Tom Joyner. “The Fly Jock” of Black Radio. Joyner revolutionized Black radio with the nationally syndicated Tom Joyner Morning Show and through his Tom Joyner Foundation raised millions of dollars for HBCUs, the same institutions that anchor Omega’s HBCU service tradition.
Rickey Smiley. Comedian and Media Host. Smiley blends humor with activism across his stand-up, radio show, and author work, with a long record of philanthropy focused on single mothers and underprivileged youth.
Count Basie. Jazz Giant. William “Count” Basie, the legendary jazz pianist and bandleader, redefined American big-band music in the 20th century and is one of the founding sound architects of swing.
George Clinton. Funk Music Pioneer. As the mastermind behind Parliament-Funkadelic, Clinton brought funk to the masses and remains a cited influence across modern hip-hop and R&B.
Business and Behind-the-Scenes Builders

Earl Graves Sr. Founder of Black Enterprise Magazine. Graves built one of the most influential Black business publications in U.S. history, framing the conversation about African American economic empowerment for generations of readers.
Nathaniel Bronner Sr. Founder of Bronner Brothers Beauty. Bronner founded one of the most enduring Black-owned beauty companies in the United States, building a multi-generational business that still anchors Atlanta’s Black beauty industry.
Derrick Gragg and Craig T. Greenlee. Sports Administrator and Sports Journalist. Gragg leads in collegiate athletics at Northwestern after serving as athletic director at multiple institutions, expanding opportunities for student-athletes. Greenlee, an award-winning journalist and Omega man, has documented pivotal stories in Black collegiate sports, preserving the record of HBCU athletics.
Ricky Anderson. Entertainment Attorney. Anderson represents major names in music and sports (including Steve Harvey) and is a model of Black excellence at the top of corporate and entertainment law.
The Ques Who Keep Making History
Omega Psi Phi was the first international fraternity founded on the campus of a historically Black college, and the list above reads like a one-fraternity outline of Black achievement in America. The brotherhood now spans 750+ chapters and 250,000+ initiated members, and every Founders’ Day on November 17 the rolls add another generation. The Ques who made history are not a closed list. They are an open one that the next pledge class is already being added to.
Quick Answers About Famous Ques
What famous people are Omega Psi Phi members?
The fraternity counts civil rights leaders (Jesse Jackson, Bayard Rustin, Ben Crump, Benjamin Hooks, Douglas Wilder), scholars and poets (Carter G. Woodson, Langston Hughes, Dr. Charles R. Drew), athletes (Michael Jordan as an honorary member, Shaquille O’Neal, Ray Lewis, Jalen Hurts, Steve McNair, E.B. Henderson, Wendell Smith), and entertainers and media voices (Steve Harvey, Tom Joyner, Rickey Smiley, Count Basie, George Clinton).
Is Shaquille O’Neal an Omega?
Yes.
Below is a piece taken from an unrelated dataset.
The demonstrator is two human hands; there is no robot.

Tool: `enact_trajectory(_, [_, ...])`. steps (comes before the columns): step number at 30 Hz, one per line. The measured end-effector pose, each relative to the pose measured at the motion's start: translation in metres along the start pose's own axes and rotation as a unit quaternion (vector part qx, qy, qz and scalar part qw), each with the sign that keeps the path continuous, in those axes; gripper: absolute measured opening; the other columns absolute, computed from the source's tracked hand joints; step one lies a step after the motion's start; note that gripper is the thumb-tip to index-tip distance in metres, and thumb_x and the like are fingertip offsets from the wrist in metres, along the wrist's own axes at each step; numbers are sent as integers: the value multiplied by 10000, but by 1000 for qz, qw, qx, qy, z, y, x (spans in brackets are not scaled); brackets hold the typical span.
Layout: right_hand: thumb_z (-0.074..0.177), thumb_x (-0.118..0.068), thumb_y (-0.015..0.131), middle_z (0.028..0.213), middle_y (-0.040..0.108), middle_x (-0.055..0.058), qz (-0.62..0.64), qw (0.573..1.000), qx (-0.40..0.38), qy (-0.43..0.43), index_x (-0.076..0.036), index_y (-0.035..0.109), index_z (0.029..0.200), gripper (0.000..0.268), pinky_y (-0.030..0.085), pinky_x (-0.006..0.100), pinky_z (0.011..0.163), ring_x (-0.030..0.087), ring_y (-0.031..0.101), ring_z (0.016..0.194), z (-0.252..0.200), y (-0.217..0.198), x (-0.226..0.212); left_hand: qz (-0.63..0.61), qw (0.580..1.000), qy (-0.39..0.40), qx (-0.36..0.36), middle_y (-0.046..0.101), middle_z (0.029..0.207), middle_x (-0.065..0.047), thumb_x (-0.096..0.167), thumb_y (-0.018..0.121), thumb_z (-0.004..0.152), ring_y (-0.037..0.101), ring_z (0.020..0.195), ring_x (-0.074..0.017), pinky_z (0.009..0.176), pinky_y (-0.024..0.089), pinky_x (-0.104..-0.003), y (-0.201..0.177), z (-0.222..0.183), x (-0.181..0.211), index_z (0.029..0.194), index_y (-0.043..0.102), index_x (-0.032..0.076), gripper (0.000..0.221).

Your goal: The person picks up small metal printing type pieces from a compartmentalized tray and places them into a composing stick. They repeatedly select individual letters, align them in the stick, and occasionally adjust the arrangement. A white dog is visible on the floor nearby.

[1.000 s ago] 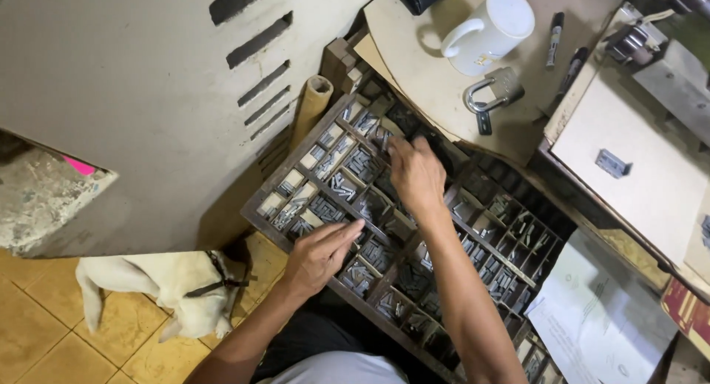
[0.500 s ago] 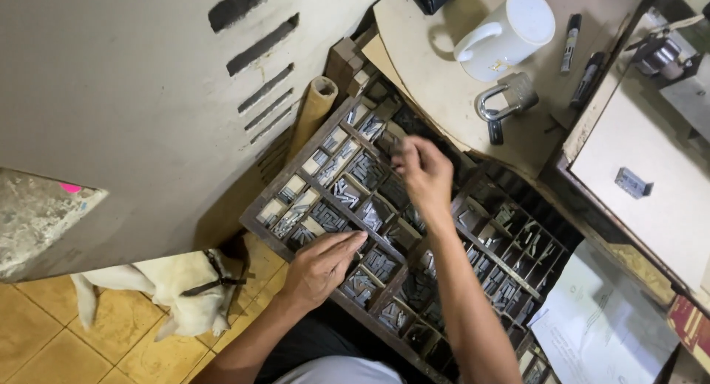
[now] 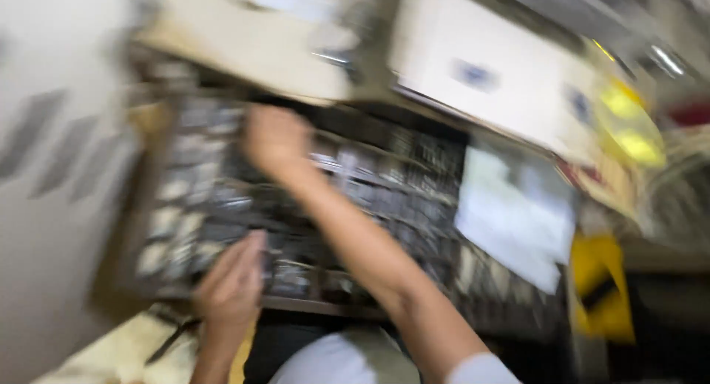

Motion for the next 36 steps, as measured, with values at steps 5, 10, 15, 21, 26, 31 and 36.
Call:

Shaq publicly represents Omega Psi Phi and crossed during his Alabama State University grad-school years. He has shouted out the fraternity in interviews and on social media.
Why are Omega members called Ques?
The nickname is one of the fraternity’s public traditions. Members are affectionately called Ques (and sometimes Bruhz), and the term has been a community-recognized shorthand for Omega Psi Phi membership for decades.
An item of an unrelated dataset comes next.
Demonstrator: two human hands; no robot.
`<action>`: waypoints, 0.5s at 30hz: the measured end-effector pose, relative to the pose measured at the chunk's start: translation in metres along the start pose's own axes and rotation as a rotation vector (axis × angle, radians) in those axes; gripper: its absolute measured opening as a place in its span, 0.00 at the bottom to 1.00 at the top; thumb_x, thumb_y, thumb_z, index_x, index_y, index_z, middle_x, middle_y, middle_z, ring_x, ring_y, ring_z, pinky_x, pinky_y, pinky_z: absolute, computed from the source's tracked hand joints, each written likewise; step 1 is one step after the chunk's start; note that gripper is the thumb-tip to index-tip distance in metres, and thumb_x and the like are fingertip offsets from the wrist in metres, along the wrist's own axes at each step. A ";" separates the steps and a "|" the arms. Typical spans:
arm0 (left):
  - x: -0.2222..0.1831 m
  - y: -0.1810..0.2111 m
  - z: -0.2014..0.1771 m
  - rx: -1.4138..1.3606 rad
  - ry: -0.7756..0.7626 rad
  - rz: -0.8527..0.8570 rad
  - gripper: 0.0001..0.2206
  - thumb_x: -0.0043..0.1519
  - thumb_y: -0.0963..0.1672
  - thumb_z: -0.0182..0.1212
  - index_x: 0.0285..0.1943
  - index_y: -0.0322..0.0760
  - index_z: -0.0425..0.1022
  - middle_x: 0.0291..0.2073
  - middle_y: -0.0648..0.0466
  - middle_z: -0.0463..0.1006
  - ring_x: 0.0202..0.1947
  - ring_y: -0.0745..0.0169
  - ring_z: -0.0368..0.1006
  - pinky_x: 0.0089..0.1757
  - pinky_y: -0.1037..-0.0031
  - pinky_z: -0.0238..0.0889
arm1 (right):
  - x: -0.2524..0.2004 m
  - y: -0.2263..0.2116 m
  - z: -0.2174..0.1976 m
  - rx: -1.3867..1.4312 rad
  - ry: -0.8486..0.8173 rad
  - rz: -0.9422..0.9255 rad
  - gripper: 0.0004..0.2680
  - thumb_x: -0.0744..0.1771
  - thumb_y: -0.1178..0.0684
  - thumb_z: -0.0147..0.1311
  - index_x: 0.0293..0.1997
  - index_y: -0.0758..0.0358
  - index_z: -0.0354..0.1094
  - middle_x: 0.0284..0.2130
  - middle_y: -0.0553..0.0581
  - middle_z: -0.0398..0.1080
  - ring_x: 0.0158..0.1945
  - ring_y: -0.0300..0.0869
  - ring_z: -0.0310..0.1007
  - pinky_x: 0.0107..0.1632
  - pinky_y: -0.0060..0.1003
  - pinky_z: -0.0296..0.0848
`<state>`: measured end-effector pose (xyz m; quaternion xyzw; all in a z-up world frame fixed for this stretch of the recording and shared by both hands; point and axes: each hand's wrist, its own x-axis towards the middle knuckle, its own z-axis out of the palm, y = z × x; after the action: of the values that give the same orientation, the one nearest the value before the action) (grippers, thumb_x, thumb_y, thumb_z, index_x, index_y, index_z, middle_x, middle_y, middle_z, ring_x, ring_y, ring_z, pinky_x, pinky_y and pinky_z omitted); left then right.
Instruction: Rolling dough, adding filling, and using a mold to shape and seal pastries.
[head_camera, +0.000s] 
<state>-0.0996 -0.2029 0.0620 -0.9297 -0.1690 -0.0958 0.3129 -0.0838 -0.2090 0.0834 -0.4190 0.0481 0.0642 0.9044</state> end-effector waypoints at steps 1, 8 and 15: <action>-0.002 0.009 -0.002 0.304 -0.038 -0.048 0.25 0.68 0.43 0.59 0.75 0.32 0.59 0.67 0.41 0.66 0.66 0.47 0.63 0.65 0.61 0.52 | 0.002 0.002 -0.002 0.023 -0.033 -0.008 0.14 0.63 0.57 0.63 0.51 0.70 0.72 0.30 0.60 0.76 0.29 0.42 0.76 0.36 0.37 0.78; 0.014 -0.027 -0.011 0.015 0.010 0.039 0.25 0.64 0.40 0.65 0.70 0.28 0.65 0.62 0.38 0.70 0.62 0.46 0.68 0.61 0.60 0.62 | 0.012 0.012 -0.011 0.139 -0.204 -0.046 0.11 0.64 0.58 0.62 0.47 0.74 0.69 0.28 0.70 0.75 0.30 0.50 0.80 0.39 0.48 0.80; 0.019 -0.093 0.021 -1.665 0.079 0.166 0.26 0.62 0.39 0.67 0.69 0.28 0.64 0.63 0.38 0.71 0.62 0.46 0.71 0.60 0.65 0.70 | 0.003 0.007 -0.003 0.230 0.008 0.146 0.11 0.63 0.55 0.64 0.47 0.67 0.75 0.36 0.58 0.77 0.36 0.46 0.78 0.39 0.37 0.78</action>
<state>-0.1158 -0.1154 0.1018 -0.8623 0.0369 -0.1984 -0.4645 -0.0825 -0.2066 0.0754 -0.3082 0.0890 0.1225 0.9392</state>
Who is the most historically important Omega?
Cases can be made for several. Dr. Carter G. Woodson founded what became Black History Month and is widely regarded as the academic founder of African American history; Dr. Charles R. Drew transformed blood medicine; Bayard Rustin organized the March on Washington; Douglas Wilder became the first Black governor elected in U.S. history.